Mary Catherine Laurent was seated against the marble wall in a striped chair with gilded swans for arms. Her printed voile dress was dotted with water spots that hadn't quite dried. The brim of her pink straw hat drooped from having absorbed too much moisture. Wearing a pair of snowy white gloves, she sat with her hands clasped in her lap, her legs pressed together from instep to groin, feet flat on the floor. She looked like a young girl on her way to confirmation who'd been caught in an unexpected downpour. A suitcase stood within easy reach near her feet.
The clerk on duty was a woman with a straight bob hairdo and horn-rimmed glasses. She rounded the concierge's desk at the rear of the lobby. "I called as soon as she got here, Miss Laurent."
"Thank you very much." Claire removed her rain hat and squatted down in front of her mother. "Hi, Mama. It's me, Claire."
"He'll be here soon." Mary Catherine spoke in a thin, faraway voice. Her eyes were looking into another time and place that no one else could see. "He said to meet him here this afternoon."

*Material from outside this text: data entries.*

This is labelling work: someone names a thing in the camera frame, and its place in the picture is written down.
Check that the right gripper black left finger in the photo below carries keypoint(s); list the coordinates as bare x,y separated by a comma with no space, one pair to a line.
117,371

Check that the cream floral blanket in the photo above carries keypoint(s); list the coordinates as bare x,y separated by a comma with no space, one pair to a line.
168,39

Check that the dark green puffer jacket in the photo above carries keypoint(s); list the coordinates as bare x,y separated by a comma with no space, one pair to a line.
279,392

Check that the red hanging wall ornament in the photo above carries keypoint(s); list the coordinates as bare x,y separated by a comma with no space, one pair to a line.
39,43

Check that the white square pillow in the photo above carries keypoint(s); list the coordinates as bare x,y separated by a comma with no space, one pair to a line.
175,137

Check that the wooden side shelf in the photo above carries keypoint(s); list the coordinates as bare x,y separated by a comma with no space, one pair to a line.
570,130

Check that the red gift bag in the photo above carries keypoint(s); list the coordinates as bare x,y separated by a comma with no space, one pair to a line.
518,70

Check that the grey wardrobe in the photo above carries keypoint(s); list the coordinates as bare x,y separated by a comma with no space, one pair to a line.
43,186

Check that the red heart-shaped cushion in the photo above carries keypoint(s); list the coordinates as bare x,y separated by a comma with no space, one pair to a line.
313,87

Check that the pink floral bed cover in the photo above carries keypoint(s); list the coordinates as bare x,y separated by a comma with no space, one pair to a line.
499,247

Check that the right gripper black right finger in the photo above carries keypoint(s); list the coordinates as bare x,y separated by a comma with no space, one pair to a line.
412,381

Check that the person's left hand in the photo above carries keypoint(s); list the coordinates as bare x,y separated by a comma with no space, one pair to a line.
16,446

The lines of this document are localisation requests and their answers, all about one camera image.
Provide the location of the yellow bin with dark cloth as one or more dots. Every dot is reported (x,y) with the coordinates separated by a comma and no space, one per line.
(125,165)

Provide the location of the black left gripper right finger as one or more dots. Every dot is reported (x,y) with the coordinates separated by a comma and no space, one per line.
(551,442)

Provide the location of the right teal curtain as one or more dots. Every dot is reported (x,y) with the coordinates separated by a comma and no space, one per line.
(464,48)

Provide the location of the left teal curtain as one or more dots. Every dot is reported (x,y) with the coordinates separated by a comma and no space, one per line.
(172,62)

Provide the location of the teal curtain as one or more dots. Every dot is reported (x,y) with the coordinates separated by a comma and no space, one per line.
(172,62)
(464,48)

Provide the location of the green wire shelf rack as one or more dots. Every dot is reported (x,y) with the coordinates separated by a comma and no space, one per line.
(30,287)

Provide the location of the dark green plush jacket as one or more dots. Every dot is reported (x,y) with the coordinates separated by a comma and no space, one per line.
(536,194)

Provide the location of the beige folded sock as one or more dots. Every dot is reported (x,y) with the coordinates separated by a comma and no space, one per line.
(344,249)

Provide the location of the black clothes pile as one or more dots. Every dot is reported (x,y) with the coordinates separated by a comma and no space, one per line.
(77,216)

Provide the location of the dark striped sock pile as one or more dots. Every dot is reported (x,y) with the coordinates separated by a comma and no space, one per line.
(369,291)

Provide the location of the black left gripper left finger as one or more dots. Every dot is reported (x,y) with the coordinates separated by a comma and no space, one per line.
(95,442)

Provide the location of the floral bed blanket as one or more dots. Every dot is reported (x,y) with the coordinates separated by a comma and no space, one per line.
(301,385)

Claire took the sad straw hat from her mother's head and smoothed the damp hair away from her cheeks. "Maybe you got the days mixed up, Mama."
"No, I don't believe so. I'm certain I got the day right. He said he was coming for me today. I was supposed to be packed and ready. I was supposed to meet him here." Obviously flustered and disoriented, she raised one of her gloved hands and pressed it against her chest. "I'm not feeling well."
Claire glanced up at Cassidy. "Could you get her a glass of water, please?"
Thoroughly baffled, he was staring down at the two women while his trench coat dripped water onto the floor. At Claire's request, he asked the hovering night clerk for a glass of water.
"Mama." Claire gently placed her hand on Mary Catherine's knee. "I don't think he's coming today. Maybe tomorrow. Why don't you come home with me and wait for him there, hmm? Here. Mr. Cassidy has brought you a glass of cool water."
She folded Mary Catherine's fingers around the glass. Mary Catherine raised it to her lips and sipped. Then she looked up at Cassidy and smiled. "You've been very kind, Mr. Cassidy. Thank you."
"You're welcome."
She noticed his wet coat. "Is it raining out?"
He glanced over his shoulder toward the entrance, where the doorman was exercising admirable sensitivity in trying to appear inconspicuous. It was still raining torrentially. Cassidy replied, "Yes, I believe it is."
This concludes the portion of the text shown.